I ask Robert Seaton what he’s working on just now. Before he can reply, his wife interposes: ‘Robert is writing his masterpiece’—her voice is throbbing again—‘an epic poem on the Great War—the 1914 war, I mean. Something in the nature of The Dynasts.’
Expression of blank misery on Robert’s face for a moment. Writers hate having their current work talked about, of course. Good ones, at any rate. I murmur polite interest: say we’ve waited a long time for a new book of his (it must be nearly ten years, in fact). I tell him how his early work, his Lyrical Interludes in particular, was the first thing that gave me a feeling for poetry, when I read it at school. Paul, who has been concentrating on his food, looks up and says unexpectedly:
‘Yes, but the best thing you’ve ever done is your Elegy for a Dead Wife.’ He proceeds, after a sly glance in my direction, which says, plainly as words could speak, “Oh yes, Nigel, even ex-R.A.F. types can read,” to make a number of extremely sensible and sensitive remarks about this poem. Robert Seaton glows visibly. His rather ordinary, plain, worried little face becomes suffused, as it were from within, by a beautiful tenderness. Extraordinary transfiguration.
‘It’s a very painful poem,’ says Janet Seaton; then compresses her lips, then adds, as if the words forced their way through her lips willy-nilly, ‘For me, at any rate.’

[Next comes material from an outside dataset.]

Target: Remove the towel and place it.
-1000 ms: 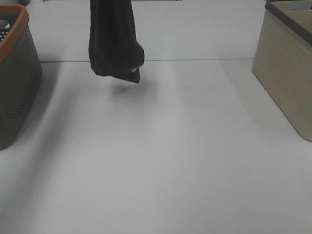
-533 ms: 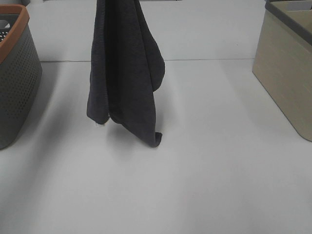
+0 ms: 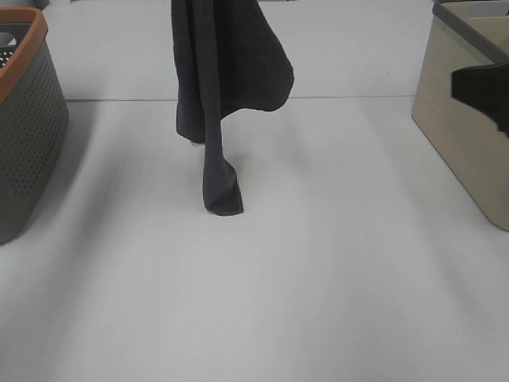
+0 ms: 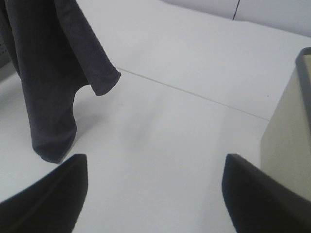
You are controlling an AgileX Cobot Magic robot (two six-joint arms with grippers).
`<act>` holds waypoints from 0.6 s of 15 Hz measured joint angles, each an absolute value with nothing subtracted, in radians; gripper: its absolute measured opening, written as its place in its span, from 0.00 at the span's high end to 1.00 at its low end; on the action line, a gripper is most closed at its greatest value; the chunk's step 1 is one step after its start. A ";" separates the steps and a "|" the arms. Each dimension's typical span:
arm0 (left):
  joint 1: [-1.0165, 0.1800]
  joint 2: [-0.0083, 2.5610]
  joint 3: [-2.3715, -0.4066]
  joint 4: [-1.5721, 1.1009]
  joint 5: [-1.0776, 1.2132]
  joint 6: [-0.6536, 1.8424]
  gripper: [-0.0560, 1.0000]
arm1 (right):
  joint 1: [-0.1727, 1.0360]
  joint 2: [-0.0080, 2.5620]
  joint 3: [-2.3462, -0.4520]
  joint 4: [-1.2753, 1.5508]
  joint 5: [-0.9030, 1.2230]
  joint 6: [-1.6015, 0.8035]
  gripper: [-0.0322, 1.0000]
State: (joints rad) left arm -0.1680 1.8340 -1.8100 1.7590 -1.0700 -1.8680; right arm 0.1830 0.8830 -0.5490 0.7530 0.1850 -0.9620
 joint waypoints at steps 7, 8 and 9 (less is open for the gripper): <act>-0.258 1.834 -1.810 1.758 -0.833 -1.913 0.95 | 0.183 1.247 -0.672 1.583 0.469 -1.906 0.24; -0.258 1.834 -1.810 1.757 -0.841 -1.914 0.95 | 0.183 1.297 -0.673 1.679 0.528 -2.049 0.24; -0.258 1.834 -1.810 1.757 -0.850 -1.914 0.95 | 0.183 1.345 -0.680 1.709 0.590 -2.157 0.24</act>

An exceedingly embarrassing silence. The ‘dead wife’ of the Elegy, Lionel’s and Vanessa’s mother, still has power to haunt, then. I am suddenly consumed by curiosity to know all about her. Lionel breaks the silence:
‘I say, d’you remember that Irish poet who came to stay, just before the war? You know, Dad—Peadar Mayo. “Will I tell ya what’s wrong with yer pooums, Seaton? They’re not bad pooums, mind ya. But ya don’t do what I do in my pooutry—ya don’t tear yer heart out and lay it, raw and bleedin’, on the page before ya. All this bejooled reticence of yours—ta hell with it, I say.”’

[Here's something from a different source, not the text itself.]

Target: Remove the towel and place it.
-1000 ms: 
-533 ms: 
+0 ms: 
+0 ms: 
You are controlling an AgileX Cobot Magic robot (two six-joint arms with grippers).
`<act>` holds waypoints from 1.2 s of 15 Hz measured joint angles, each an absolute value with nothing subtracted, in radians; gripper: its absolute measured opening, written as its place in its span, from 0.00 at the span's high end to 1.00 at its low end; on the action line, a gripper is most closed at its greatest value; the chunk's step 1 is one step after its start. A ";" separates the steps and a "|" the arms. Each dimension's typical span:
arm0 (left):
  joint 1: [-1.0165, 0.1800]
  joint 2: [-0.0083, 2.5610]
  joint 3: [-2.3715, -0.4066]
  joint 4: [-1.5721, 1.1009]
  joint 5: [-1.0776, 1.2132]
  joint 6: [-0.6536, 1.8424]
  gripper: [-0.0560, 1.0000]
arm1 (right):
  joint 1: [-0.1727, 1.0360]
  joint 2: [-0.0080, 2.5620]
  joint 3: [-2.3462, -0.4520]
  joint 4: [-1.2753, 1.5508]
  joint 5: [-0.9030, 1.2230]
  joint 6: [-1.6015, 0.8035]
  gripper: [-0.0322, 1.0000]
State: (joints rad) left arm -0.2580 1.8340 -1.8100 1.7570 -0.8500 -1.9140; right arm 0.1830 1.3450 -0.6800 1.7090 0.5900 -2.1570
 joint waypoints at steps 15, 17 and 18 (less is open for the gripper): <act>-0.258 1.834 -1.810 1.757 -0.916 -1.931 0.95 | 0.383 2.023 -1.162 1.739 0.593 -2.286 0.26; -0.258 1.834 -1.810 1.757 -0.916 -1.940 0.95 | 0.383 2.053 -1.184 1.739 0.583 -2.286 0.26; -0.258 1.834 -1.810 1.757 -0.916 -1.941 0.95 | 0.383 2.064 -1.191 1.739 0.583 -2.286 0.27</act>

Robert Seaton chuckled. ‘Ah, yes, he was a wild man. And then he went on to recite my Elegy to me, with tears pouring down his cheeks.’
After lunch, he took me round the garden, etc. At the back of the house, which is L-shaped, the kitchen and servants’ quarters occupying the horizontal stroke of the L, there’s a large grassed court, with a whacking great chestnut tree in the middle. Beyond the courtyard a row of farm buildings—loose-boxes, cow-stalls, cart-shed, the dairy, all under a long, lichened tile roof which has weathered to a Donegal tweed pattern. On the left of the courtyard, facing the servants’ quarters across the width of it, but detached from the house, a magnificent tithe-barn. Seaton told me he’d turned it into a cottage and rented it to some friends called Torrance—a painter and his daughter: they were coming in to tea later.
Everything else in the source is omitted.